Henry Blake Fuller and the Fuller Award for Lifetime Achievement

This is part of a series on Chicago writers based on introductions in two of my Chicago books, Smokestacks and Skyscrapers (with David Starkey) and Black Writing from Chicago.  The links here take you to two lists comprising all the writers written about.

 

Born to a wealthy Chicago family in 1857, Henry Blake Fuller had a knowledge of and access to the world of successful businessmen and gentleman authors which informs much of his work.  Though some considered Fuller a rather polite writer who shied away from the deepest recesses of the human psyche, his work nonetheless brought a measure of renown to Chicago when its literature was at an early stage.  Moreover, his second novel The Cliff-Dwellers (1893) is probably the first novel ever set in a skyscraper, and certainly one of the first focusing on American urban life.  This novel, as well as 1895’s With the Procession, use Chicago’s explosive growth as their setting and are considered by many to be the earliest examples of American realism.  Even during the days of his own prominence, Theodore Dreiser called With the Procession the first piece of American realism he had encountered and considered it the best of the school.

In his literature, Fuller rebelled against the blatant commercialism of post-Chicago Fire Chicago, questioned the wisdom of upward sprawl, and explored themes of homosexuality in a time when to be so was strictly unacceptable. His boldness and commitment to high literature made him one of, if not the, most important first Chicago writers.  In addition to the two novels mentioned above, Fuller’s other notable works include the story collection Under the Skylight (1901), On the Stairs (1918), and Bertram Cope’s Year (1919).  Fuller also provided friendship and encouragement several other Chicago literary figures, including Hamlin Garlan and Harriet Monroe.  Though he travelled much, he died in his hometown in July 1929, just months before the Great Depression forever transformed the city he found so fascinating.

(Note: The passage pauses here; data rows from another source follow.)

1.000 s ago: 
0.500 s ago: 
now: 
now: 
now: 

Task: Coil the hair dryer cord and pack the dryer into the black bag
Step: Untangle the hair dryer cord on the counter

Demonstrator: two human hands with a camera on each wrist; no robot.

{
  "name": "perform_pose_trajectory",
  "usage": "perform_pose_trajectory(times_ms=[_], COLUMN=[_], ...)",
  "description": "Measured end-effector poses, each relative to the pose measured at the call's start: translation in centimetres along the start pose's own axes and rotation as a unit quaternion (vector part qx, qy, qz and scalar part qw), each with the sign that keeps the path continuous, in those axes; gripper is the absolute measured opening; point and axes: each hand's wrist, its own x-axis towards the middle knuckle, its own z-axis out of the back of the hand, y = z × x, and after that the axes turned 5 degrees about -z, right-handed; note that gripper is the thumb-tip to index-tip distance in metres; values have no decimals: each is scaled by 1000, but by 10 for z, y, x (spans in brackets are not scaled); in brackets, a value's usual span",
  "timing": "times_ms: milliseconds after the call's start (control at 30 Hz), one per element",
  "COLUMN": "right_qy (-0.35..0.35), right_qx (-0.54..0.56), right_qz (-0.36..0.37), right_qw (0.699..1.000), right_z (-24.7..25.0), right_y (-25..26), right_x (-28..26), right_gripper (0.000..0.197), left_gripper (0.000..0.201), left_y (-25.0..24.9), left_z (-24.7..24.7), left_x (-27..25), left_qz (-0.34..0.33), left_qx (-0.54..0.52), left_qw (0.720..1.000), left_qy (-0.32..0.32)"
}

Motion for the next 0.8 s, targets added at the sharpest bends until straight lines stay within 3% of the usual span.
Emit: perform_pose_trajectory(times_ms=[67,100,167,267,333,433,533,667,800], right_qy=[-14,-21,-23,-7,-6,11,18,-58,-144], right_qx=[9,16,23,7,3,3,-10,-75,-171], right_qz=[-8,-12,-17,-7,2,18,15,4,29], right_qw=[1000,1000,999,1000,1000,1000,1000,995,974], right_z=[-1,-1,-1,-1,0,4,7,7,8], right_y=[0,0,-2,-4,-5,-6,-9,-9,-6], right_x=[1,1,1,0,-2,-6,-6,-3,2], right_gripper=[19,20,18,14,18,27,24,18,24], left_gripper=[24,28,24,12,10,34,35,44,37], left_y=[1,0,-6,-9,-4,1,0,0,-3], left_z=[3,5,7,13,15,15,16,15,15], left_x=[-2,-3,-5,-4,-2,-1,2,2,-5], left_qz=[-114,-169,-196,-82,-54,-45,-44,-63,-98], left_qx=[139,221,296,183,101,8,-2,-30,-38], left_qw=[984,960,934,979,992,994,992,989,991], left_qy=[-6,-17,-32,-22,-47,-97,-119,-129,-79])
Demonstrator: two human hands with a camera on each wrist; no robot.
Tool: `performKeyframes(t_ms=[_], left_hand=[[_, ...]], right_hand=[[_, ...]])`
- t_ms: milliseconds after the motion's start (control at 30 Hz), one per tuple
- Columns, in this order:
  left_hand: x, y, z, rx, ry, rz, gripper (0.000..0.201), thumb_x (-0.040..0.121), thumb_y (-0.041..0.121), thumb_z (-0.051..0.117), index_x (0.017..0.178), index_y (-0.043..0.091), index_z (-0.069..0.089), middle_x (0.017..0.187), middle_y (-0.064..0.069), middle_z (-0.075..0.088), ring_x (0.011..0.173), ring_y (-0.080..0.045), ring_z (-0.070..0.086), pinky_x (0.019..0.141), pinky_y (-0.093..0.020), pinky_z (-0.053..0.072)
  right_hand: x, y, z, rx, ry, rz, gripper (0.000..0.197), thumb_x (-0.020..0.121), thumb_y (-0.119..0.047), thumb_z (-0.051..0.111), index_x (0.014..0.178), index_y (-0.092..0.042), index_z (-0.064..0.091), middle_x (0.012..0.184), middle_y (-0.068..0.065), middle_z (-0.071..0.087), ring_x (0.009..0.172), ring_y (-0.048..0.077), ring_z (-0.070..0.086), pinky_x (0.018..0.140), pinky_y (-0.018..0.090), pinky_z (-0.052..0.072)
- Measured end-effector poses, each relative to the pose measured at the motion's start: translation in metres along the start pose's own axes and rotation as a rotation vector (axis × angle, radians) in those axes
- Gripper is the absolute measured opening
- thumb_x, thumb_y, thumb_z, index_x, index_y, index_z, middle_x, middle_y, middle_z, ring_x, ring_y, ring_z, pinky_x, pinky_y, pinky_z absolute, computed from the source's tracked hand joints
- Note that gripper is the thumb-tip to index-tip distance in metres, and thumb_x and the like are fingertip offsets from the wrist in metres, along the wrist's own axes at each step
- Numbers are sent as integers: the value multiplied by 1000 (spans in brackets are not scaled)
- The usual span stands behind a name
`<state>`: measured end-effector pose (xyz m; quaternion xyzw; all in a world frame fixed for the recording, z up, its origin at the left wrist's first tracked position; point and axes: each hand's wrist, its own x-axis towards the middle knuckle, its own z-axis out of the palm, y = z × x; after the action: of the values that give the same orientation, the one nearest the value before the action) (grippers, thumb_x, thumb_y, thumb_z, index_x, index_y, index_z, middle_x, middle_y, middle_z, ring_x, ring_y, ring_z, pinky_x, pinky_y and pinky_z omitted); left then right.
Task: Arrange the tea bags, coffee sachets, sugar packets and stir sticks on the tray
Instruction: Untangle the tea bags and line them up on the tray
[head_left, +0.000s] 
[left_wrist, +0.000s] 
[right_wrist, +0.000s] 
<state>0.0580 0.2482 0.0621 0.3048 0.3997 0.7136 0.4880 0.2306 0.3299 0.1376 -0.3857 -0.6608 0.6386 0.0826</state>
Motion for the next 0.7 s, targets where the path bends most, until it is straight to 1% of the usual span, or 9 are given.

In our book Smokestacks and Skyscrapers: An Anthology of Chicago Writing, David Starkey and I included a fragment from With the Procession, which concerns merchant David Marshall’s relationship with his three children: Truesdale, the oldest, Jane, the dutiful daughter, and proud, pragmatic Roger.  Though much of the novel is concerned with the nuances of social status, it begins energetically enough with a description of Truesdale’s return to Chicago, a description which reflects the American realism Fuller helped pioneer:  “The grimy lattice-work of the drawbridge swung to slowly,  the steam-tug blackened the dull air and roiled the turbid water as it dragged its schooner on towards the lumber-yard of the South Branch, and a long line of waiting vehicles took up their interrupted course through the smoke and the stench as they filed across the stream into the thick of business beyond….”  Like Truesdale, Fuller came home to Chicago after living abroad with an artistic sensibility and snobbish attitude, and With the Procession seems to gently satirize an earlier, less discerning version of the author himself.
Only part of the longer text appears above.